Friday night has been our date night for the past 34 years (minus 2 years when Scott was on his mission in Tokyo).  We met at a church Christmas dance when we were 14.  We couldn’t date until we were 16, but from that point on, pretty much every Friday night since we go on a date.  When we had young kids and no money, we always found friends to swap date nights with.  Friday nights are the highlight of our week.  Last week, I didn’t prioritize my time well.  I’d been wig shopping during the day and had not allowed rest time before our date.  I was worn out by the time we finished our early dinner, so we headed home early.  It was still nice, but shortened our time together.  This Friday, I was careful to rest in the afternoon and not do anything strenuous before our date.  If I ran out of energy, I’d at least know I’d given it my best effort.  I was able to have dinner, go to a movie, AND then go out for shave ice (which seemed appropriate considering this week of shaving bald heads).   

It was my first public outing in my "Sunday" wig (the wig insurance paid for, the more serious one).  I was self-conscious, worrying if it looked natural, if I had it on evenly, and how it looked in back, where I couldn’t check it.  While we were at the shave ice stand in downtown Fishers, there was a lady sitting on a bench with her husband.  We were standing on the sidewalk, walking towards the car, eating out treat, and she said, “I love your hair.  I love the way it goes in at the back, it’s really cute.”  I told her thank you and smiled.  As we continued walking and got closer to the car, tears of joy fell from my eyes.  That was probably the nicest thing anyone had ever said to me.  A complete stranger told me something so kind.  She had no idea how much I needed to hear that, especially from a complete stranger that had no idea what I was going through.  As we drove by, I told Scott, “I have to look and make sure she is still there, because I think she was an angel sent to make my day.”  She was indeed still there.  And she was an angel.  She taught me how important it is to say kind things to complete strangers.  Kind words can never go wrong, but sometimes they may be something that someone really needs to hear, and perhaps we are the only one that recognizes the prompting to say them.  This complete stranger made a huge difference for me.  I should have taken the time to tell her how much it meant, but I was too emotionally beaming, and my simple thank you carried a lot more depth than she will ever know.  

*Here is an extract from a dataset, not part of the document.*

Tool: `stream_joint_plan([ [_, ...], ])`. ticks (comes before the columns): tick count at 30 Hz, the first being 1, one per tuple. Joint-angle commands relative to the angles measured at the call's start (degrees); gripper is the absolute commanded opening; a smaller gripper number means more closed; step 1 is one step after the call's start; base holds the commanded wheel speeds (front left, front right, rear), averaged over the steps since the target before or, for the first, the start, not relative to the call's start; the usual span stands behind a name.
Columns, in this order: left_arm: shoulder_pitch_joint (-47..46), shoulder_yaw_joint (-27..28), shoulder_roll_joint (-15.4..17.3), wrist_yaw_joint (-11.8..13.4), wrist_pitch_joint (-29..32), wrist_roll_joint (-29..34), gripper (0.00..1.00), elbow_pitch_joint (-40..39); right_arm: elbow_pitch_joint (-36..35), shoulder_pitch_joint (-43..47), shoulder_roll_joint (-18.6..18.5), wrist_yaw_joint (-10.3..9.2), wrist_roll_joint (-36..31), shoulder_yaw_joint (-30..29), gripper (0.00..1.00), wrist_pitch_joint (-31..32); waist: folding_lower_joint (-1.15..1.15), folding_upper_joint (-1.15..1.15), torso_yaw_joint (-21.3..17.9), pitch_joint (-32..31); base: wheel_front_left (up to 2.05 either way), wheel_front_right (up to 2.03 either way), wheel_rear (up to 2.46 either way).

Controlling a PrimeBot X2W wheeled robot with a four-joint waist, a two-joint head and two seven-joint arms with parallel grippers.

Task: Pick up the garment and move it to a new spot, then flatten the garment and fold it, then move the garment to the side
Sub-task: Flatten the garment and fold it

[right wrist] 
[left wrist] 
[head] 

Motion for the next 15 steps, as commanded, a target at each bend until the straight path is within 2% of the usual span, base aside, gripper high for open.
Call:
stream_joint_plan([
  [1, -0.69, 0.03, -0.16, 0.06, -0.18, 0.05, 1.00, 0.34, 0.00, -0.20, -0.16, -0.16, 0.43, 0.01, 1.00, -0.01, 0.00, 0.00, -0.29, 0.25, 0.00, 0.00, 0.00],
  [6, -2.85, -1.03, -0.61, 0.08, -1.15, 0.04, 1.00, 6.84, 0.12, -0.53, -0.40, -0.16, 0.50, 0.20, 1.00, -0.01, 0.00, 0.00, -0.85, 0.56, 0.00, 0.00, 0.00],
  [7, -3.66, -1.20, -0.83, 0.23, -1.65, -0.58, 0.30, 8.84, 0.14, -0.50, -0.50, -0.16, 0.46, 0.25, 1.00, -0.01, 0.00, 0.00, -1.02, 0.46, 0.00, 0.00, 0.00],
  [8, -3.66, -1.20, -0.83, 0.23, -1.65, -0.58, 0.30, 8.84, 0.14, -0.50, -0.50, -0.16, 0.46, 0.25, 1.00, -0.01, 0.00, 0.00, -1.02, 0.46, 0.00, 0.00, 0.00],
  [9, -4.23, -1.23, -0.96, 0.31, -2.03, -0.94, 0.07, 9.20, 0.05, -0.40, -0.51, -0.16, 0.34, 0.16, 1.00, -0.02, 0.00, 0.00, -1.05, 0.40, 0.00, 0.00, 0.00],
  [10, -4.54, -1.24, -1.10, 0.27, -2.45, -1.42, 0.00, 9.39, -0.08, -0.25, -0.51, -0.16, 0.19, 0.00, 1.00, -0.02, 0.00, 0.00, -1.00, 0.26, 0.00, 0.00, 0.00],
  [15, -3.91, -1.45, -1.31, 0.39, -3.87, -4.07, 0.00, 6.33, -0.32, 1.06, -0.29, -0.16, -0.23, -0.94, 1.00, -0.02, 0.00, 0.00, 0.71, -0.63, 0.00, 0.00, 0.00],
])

  1. Sobbing over here! This was the most touching post! From the party to the date night tradition to the sweet angel helping you in such a tough time. I have been so touched! Life is so tough sometimes! This is a reminder that He is always there.

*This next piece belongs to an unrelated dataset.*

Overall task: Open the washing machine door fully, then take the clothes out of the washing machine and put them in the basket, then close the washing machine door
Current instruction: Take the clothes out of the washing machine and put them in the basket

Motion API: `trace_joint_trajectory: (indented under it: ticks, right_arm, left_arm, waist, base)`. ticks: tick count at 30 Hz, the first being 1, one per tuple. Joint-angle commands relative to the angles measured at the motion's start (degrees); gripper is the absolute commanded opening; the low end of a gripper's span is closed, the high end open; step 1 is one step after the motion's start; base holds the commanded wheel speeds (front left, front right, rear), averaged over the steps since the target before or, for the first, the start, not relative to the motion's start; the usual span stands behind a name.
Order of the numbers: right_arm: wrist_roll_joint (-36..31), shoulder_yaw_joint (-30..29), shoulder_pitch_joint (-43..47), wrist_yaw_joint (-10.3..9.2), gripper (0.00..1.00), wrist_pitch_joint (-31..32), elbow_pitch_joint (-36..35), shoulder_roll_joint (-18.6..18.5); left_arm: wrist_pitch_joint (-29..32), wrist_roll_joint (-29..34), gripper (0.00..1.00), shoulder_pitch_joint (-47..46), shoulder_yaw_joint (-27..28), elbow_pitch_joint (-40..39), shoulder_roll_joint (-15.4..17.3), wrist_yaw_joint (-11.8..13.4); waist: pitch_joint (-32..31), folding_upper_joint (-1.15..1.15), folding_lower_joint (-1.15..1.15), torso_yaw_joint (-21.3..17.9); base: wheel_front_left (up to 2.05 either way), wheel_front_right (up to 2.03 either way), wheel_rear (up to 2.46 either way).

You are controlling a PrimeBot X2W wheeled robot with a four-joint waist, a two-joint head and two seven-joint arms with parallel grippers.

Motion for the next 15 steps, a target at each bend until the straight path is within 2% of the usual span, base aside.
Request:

  2. YOU WILL LOVE YOUR LIFE PORT!! No more digging or fishing for a vein. So here are my Life port "helpful hints". #1-Make sure that your Lifeport is "flushed" once a month with a heparin flush to keep it from getting clogged. #2- each time blood is drawn from it, chemo is given through it...or rather each time it is "accessed"...once they are done...gently ask the nurse.."is that heparin flush you're putting in?" (It serves as a gentle reminder). Report any redness or swelling around the area. You can get a numbing cream to rub on the lifeport site...about 30-45 minutes prior to access. It will help to not feel the pinch of the needle. Learn what size or "inch" needle is best for your lifeport...1 inch? ,,,,1 1/2 inch? You will find this out in time. Once, you find out what size works best for you...you can let any new nurse know what size needle you like....by saying..."I really like the 1 inch needle best, if you can use that." Also, don't know if you've been told this...but sometimes the hair that grows back is totally opposite from what you had before. So you might end up with black curly hair...or perhaps...Red...wavy hair....By the way....I totally dig you in short pink hair!! How is it that you are SOOOO gorgeous....no matter how you wear it!?!? Fabulous party ideas...."TANGLED"....LOVE IT!!

    1. Thank you for the tips and enthusiasm about a port. I've been leery but haven't found anyone to say, "No, don't do it." Everyone has said I will be glad I did it, esp. when the weekly chemo for 12 weeks starts up.